Take, for instance, the evolutionary development of the brain as a sophisticated lying machine. "The brain wasn't selected for its ability to register or represent the truth," Pinker explains. "Sometimes truth is handy: you want to know if it's a lion or a rabbit in front of you, for instance."
But selling oneself, attracting mates or allies, is another matter. "All Darwinian creatures are in competition," he says. "Other people will give some credence to how you present yourself and that gives an opening for you to represent yourself as a little more honest, more generous, more virile than you may be." The consequences are obvious and familiar. "Given that people have a tendency to lie about themselves, that puts corresponding pressure on the audience to be lie detectors. The logical conclusion is that you should believe your own lies."
Critics of such evolutionary psychology often accuse its adherents of reversing Charles Darwin's formula that "the present is the key to the past," but Steven Pinker deflects that criticism. "The present may be the key to the past in terms of what we know," he ventures, "but the past may be the key to the present in a causal sense."
For 99 per cent of our evolutionary past we were hunter-gatherers and that, Pinker argues, must be the starting point for decoding the human mind. "We cannot begin later than the hunter-gatherers," he maintains. "Hunting fuelled an expensive brain, put us in an arena where intelligence brought better returns and, by concentrating resources, gave rise to social interaction, between peers and between the sexes."
While he concedes that not every human impulse can be forced through the evolutionary sieve, Pinker insists that human emotions typically categorised as irrational may instead be viewed as "goals of the device" - the device being us - competitive humans. "Different goals are turned on depending on the situation - fear, for example, which is designed to keep our bodies out of harm's way, or disgust which is designed to keep us free of biological contaminants."

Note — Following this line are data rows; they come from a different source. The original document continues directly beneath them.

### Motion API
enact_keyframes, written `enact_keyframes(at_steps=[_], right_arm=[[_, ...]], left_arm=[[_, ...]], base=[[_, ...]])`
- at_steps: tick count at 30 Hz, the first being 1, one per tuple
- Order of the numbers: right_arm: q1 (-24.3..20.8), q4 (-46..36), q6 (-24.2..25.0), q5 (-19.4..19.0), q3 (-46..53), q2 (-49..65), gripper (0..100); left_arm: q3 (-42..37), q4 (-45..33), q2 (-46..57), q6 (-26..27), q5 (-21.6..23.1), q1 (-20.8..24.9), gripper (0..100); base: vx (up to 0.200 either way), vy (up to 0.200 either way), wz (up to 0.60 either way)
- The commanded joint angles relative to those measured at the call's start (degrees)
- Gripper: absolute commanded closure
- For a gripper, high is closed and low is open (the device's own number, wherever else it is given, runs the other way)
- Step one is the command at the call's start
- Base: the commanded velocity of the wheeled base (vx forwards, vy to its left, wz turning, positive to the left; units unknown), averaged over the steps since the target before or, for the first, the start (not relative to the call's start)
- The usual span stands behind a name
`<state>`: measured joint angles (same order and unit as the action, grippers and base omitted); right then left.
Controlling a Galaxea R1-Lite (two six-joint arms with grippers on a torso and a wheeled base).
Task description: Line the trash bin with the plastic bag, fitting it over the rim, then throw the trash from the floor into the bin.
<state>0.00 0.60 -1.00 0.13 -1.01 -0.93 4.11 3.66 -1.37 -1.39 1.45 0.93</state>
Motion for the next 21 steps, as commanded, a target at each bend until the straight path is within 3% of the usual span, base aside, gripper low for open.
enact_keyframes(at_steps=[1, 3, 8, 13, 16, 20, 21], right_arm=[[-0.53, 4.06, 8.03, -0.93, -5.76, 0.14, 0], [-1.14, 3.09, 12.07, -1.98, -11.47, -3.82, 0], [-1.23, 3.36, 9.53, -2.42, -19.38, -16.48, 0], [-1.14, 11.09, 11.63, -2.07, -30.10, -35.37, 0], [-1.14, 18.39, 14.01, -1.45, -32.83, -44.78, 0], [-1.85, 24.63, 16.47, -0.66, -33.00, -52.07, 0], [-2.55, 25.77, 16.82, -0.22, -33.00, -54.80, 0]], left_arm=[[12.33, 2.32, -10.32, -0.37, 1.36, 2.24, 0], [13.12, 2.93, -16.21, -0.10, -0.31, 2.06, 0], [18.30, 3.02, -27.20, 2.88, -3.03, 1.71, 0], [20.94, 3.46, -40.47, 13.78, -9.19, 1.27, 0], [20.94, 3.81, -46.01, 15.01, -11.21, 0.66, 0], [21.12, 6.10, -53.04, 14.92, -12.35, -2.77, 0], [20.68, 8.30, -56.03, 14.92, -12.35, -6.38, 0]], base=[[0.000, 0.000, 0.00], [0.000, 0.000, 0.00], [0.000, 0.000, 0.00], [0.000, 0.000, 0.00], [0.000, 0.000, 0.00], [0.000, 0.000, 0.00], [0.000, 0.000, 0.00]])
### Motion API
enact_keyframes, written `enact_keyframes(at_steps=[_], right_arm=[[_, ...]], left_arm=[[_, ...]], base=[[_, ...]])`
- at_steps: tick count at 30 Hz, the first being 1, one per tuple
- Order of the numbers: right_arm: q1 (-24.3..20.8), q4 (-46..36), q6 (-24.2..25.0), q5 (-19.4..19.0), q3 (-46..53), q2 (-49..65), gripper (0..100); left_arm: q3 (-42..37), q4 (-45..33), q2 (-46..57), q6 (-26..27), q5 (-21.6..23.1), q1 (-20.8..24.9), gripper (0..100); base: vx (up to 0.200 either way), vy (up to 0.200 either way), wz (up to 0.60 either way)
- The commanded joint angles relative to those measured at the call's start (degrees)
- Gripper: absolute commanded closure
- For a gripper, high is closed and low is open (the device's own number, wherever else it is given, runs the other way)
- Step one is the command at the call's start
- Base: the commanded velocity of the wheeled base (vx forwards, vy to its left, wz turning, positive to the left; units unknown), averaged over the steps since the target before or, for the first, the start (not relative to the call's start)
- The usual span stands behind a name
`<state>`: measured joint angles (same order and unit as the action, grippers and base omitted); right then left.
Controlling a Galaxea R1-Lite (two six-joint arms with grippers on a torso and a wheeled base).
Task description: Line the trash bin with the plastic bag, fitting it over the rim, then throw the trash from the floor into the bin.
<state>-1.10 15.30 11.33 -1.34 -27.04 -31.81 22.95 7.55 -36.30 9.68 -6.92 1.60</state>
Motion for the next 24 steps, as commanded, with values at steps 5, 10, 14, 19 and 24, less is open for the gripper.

But how are selfless emotions such as generosity explained? As paradoxical tactics, says Pinker. Generosity may have originated in the hunter's observation that sharing his kill with allies ensured that they would share their next meal with him. Even the most irrational state of all - romantic infatuation - is cunningly reassessed by Pinker as a tactic. "Romantic love is a promise operating with the same logic as a threat," he contends. "To make that promise credible it is useful to make yourself appear less likely to talk yourself out of a state over which you have no control, to appear helpless."
Recently married for the second time and evidently for love, Pinker adds that "love and generosity can be sincere in the individual, even if they are cynical in evolutionary terms. They can be heartfelt in the organism."